State of the Physical, Biological and Selected Fishery Resources of Pacific Canadian Marine Ecosystems in 2015
Peter C. Chandler, Stephanie A. King and R. Ian Perry (Editors)
State of the Physical, Biological and Selected Fishery Resources of Pacific Canadian Marine Ecosystems in 2015 (PDF, 14.0 MB)
Fisheries and Oceans Canada is responsible for the management and protection of marine resources on the Pacific coast of Canada. An annual State of the Pacific Ocean meeting is held to review the physical, biological and selected fishery resources and present the results of the most recent year’s monitoring in the context of previous observations and expected future conditions. The workshop to review conditions in 2015 was held March 1 and 2, 2016 at the Vancouver Island Conference Centre in Nanaimo, B.C. The waters off Canada’s west coast experience strong seasonality and considerable freshwater influence and include relatively protected regions such as the Strait of Georgia as well as areas fully exposed to the open ocean conditions of the Pacific. The region supports ecologically and economically important resident and migratory populations of invertebrates, groundfish, pelagic fishes, marine mammals and seabirds.

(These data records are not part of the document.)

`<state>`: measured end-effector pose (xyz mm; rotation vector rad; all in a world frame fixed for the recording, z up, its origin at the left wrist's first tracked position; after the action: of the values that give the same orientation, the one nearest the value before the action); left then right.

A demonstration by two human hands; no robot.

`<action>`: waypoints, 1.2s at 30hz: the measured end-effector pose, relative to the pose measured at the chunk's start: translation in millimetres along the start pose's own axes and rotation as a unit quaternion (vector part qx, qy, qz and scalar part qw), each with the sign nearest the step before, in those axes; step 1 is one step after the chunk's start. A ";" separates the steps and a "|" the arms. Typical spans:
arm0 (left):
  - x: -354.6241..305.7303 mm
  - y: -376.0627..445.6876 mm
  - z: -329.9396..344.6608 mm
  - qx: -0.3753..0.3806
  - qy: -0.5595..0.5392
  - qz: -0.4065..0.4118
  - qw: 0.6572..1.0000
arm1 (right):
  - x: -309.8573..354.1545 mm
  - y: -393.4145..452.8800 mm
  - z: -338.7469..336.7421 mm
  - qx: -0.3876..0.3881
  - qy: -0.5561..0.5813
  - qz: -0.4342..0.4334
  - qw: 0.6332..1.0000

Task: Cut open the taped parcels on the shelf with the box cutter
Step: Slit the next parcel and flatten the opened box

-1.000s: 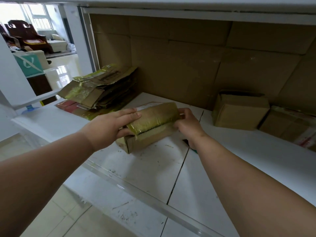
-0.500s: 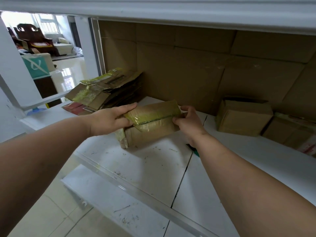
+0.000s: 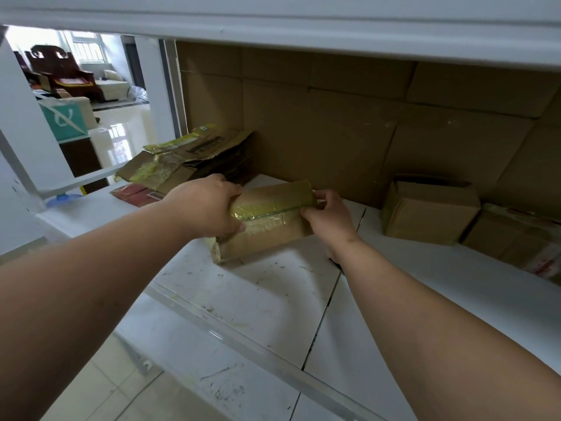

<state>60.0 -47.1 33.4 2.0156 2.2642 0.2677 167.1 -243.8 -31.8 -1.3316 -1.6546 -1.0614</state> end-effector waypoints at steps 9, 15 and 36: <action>2.5 10.6 4.0 0.009 0.062 0.041 0.997 | 3.3 0.2 1.5 -0.012 -0.087 -0.025 0.996; 1.3 12.7 10.4 0.013 0.107 0.078 0.991 | 4.8 2.0 4.6 -0.004 -0.078 0.002 0.997; 6.3 10.9 8.8 -0.043 0.038 0.108 0.992 | 7.3 11.6 13.6 -0.010 -0.040 0.011 0.999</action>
<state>71.5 -39.2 27.2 2.2414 2.0342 0.4587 176.5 -227.2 -28.6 -1.4199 -1.6868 -1.0262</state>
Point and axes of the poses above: each hand's wrist, its own y-axis towards the middle knuckle, its own z-axis out of the palm, x = y × z, the point moved 7 cm from there along y, towards the middle knuckle, and after that the axes turned 5 degrees about -x, right-handed, at the moved point
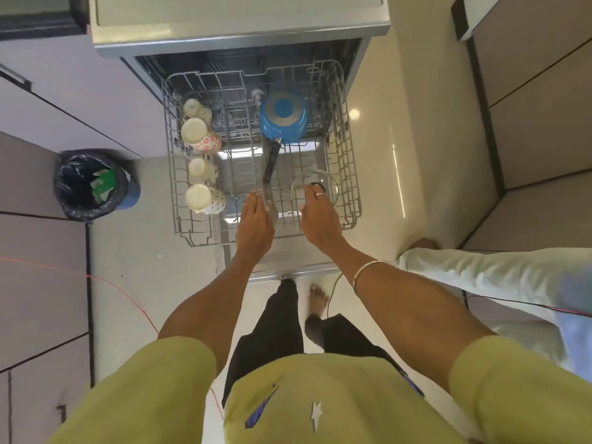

Observations of the marine environment in 2015 identified the continued presence of a large pool of very warm water in the Northeast Pacific Ocean (colloquially known as the “Blob”) with surface waters over 3 °C above normal at its peak in July. The equatorial water of the eastern Pacific also began to warm and by the fall of 2015 a strong El Niño was building. By the end of 2015 the warm surface water anomaly in the Northeast Pacific Ocean had decreased to about 1 °C above normal, while the subsurface waters to a depth of 100 m still remained significantly warmer than normal. These ocean conditions influenced the weather experienced during 2015, and impacted the biological ecosystems on regional and local scales, including changes at the base of the food web such as exceptional blooms of phytoplankton, unusually high abundances of gelatinous zooplankton, and range extension northwards of plankton and fish species more commonly found further south.
A special session at the meeting was convened to focus on the monitoring and research being undertaken on the freshwater conditions relevant to the health of anadromous fish populations.